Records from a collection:
__________
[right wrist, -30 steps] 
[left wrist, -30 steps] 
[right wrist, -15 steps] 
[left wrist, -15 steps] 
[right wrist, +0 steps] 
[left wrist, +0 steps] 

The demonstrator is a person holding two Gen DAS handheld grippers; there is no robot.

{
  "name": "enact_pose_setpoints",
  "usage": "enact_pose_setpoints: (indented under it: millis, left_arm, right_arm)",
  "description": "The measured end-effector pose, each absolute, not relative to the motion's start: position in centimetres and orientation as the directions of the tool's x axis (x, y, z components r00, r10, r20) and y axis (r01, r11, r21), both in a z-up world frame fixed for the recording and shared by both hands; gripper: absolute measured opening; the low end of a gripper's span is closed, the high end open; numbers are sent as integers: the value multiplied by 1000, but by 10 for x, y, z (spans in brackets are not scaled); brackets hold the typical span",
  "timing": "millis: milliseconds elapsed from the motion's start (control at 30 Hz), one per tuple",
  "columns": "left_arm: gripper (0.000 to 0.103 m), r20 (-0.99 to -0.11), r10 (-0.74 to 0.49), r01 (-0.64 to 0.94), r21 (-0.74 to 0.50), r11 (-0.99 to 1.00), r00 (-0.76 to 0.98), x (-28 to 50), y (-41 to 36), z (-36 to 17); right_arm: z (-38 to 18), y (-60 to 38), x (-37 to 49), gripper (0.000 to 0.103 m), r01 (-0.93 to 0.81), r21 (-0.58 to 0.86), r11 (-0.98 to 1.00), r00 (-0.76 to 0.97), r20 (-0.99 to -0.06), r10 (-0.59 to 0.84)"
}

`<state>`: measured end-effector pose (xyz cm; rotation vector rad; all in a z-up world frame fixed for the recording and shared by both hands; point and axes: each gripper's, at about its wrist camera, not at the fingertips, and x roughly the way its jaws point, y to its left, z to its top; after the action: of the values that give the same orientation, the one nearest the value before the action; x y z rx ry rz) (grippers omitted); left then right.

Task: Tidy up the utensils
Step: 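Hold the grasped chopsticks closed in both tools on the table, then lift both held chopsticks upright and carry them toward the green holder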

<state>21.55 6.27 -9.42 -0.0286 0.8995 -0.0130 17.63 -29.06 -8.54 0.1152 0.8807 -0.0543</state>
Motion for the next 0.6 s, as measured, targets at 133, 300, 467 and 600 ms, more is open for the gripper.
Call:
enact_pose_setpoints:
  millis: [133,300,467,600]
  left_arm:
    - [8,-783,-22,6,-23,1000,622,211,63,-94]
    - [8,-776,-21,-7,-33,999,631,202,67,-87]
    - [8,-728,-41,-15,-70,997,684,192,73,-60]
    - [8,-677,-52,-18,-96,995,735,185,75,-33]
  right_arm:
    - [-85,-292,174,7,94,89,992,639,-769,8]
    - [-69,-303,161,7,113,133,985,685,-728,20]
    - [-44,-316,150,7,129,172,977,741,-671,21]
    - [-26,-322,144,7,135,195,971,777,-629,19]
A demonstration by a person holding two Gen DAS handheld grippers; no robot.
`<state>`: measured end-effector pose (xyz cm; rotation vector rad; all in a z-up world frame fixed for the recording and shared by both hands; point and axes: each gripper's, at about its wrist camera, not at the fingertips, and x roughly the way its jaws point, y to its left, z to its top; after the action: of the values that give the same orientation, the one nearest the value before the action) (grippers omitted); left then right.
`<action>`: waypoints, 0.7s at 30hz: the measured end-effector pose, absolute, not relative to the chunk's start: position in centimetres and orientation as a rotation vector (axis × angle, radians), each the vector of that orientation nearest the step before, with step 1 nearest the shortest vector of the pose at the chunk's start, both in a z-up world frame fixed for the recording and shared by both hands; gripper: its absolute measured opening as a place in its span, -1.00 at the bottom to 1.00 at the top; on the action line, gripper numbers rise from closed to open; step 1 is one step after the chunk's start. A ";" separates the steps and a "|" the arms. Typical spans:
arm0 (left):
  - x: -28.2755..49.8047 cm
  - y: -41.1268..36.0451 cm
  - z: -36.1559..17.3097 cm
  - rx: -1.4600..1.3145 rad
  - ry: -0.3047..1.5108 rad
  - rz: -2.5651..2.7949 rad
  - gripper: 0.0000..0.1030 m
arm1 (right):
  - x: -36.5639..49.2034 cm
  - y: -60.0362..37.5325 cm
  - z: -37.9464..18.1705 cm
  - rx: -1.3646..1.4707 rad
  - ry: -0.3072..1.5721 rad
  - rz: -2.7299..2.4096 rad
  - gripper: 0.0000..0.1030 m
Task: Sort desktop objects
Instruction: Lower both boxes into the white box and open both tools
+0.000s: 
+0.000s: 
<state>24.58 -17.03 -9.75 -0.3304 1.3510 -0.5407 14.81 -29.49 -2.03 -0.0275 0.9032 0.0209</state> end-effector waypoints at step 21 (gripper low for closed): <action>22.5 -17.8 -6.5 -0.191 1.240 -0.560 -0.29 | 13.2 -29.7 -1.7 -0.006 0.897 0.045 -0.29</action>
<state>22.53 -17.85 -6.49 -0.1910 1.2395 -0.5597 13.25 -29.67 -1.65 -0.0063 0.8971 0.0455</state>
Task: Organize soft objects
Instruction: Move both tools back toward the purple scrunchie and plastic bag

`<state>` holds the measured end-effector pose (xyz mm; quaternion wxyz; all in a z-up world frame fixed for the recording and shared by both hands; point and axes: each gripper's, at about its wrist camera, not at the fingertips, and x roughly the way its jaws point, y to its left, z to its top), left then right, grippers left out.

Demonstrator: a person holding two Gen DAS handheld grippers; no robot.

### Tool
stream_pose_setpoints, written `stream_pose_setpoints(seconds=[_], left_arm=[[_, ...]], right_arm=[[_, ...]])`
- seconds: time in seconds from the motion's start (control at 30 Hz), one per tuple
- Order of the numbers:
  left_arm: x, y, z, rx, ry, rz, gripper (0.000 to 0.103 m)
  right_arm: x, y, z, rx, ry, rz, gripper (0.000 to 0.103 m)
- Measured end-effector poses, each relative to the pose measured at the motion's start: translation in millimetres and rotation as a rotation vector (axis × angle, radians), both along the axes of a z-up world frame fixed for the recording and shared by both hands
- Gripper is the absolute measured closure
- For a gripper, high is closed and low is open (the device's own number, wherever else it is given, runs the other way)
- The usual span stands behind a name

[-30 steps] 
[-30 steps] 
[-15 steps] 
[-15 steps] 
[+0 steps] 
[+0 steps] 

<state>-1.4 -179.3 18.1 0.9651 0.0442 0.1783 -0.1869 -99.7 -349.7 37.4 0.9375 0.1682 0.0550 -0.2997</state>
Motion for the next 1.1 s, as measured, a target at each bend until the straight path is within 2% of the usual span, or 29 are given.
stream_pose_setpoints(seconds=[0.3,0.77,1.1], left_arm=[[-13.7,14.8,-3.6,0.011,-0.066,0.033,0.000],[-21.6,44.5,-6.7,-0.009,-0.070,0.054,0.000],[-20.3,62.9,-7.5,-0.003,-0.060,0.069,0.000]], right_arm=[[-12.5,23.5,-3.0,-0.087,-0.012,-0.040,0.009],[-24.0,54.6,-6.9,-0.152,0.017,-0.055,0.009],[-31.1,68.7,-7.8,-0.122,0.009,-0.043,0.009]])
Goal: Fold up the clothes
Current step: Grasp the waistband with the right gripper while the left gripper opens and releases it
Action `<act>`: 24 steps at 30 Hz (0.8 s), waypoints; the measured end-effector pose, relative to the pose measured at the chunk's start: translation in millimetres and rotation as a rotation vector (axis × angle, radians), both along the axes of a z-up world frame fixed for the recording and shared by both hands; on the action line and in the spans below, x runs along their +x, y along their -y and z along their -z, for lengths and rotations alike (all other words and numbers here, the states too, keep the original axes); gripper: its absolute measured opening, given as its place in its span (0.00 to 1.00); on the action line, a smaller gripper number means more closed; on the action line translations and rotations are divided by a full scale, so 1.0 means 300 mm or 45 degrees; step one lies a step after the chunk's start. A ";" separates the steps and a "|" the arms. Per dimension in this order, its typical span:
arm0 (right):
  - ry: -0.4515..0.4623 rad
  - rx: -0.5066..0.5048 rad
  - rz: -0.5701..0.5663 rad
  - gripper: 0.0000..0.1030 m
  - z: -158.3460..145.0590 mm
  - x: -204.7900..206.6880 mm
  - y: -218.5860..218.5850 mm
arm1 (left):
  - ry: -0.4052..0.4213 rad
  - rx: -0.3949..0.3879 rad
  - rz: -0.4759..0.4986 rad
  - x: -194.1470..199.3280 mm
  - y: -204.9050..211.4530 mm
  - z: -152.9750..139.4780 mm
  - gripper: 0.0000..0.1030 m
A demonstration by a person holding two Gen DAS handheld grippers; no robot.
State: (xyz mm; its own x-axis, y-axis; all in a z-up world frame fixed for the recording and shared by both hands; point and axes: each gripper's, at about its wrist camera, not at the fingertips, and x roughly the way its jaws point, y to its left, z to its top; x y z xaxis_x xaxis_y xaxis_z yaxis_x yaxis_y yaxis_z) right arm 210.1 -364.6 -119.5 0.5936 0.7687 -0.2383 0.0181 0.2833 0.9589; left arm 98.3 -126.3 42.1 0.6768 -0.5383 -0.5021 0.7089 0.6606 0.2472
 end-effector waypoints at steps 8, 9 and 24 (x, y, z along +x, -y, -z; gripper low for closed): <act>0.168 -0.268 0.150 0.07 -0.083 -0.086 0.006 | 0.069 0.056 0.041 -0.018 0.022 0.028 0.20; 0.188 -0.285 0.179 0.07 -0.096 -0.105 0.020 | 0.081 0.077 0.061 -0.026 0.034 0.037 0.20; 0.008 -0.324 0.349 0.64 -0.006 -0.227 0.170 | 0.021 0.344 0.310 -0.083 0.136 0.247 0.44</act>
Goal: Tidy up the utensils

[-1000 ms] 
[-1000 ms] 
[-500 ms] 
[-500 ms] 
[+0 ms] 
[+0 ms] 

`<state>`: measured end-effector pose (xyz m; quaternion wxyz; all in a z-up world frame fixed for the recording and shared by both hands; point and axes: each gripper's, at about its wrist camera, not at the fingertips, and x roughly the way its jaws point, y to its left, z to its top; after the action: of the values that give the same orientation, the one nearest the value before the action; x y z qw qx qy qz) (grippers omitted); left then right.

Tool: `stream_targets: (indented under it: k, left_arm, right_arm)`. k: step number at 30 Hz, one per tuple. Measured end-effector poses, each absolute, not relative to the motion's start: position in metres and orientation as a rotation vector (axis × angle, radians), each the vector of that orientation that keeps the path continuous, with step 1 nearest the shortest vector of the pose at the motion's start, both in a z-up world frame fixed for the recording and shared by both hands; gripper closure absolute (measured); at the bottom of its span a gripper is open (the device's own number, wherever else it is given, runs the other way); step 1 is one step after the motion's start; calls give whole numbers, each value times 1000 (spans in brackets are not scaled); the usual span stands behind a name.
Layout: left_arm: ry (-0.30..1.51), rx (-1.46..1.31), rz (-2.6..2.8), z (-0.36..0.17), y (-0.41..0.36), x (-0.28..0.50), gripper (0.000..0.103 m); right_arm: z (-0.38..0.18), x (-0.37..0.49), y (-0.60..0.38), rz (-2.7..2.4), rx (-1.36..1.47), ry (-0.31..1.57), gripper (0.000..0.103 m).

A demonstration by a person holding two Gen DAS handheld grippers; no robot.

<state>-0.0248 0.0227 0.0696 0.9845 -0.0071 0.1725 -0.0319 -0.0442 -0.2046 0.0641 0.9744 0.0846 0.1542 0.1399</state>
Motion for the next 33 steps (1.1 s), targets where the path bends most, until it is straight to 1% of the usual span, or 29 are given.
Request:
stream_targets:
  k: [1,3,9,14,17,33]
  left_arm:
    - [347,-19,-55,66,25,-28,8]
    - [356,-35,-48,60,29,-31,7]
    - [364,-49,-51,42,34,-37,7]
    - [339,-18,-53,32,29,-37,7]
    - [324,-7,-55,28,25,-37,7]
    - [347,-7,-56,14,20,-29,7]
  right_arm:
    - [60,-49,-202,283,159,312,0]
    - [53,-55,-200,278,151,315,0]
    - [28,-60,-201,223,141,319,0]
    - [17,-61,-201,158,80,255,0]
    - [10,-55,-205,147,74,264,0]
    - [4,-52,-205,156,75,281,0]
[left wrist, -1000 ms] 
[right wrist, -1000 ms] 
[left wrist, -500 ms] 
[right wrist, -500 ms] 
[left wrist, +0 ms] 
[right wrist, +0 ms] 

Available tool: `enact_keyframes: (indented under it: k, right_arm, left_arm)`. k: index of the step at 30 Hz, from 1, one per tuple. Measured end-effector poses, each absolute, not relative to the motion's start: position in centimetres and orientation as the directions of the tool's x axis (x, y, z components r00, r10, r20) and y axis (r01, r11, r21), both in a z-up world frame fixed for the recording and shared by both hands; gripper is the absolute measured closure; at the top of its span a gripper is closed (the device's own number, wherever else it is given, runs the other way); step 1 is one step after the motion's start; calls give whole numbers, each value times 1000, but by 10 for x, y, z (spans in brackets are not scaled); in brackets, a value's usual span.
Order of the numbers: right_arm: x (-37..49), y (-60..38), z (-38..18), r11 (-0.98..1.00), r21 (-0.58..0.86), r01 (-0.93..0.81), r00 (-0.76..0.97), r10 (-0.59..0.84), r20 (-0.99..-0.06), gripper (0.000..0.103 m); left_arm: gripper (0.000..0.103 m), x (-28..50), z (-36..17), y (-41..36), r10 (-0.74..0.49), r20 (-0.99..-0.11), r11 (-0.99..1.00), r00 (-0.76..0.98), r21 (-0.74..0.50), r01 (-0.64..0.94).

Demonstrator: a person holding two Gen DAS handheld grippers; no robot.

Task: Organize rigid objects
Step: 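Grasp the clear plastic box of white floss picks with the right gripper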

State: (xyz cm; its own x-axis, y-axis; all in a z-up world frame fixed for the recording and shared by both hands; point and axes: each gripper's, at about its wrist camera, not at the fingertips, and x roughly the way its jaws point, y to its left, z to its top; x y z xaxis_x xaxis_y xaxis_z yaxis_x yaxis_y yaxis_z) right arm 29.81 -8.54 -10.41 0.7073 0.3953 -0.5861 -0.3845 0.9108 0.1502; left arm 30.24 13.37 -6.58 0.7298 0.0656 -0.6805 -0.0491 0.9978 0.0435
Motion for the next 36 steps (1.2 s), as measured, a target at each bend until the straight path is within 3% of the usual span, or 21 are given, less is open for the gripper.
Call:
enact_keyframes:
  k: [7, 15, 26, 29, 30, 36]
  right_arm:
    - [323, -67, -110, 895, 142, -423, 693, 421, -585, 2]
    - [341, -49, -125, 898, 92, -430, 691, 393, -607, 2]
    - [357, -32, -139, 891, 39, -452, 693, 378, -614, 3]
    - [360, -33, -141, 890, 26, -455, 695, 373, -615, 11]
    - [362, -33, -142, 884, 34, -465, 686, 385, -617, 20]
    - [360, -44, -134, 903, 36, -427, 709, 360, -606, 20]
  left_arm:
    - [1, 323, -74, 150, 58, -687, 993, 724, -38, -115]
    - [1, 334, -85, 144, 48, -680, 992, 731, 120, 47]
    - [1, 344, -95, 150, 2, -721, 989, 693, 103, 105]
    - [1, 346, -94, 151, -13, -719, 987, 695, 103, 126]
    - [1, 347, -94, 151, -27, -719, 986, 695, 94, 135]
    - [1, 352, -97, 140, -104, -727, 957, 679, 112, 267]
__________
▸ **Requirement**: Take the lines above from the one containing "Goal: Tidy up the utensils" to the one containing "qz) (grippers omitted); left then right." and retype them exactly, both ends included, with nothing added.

▸ **Solution to the problem**:
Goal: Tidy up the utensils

[-1000 ms] 
[-1000 ms] 
[-500 ms] 
[-500 ms] 
[+0 ms] 
[+0 ms] 

`<state>`: measured end-effector pose (xyz m; quaternion wxyz; all in a z-up world frame fixed for the recording and shared by both hands; point and axes: each gripper's, at about its wrist camera, not at the fingertips, and x roughly the way its jaws point, y to its left, z to its top; after the action: of the values that give the same orientation, the one nearest the value before the action; x y z qw qx qy qz) (grippers omitted); left then right.

Nothing more is needed to complete the output.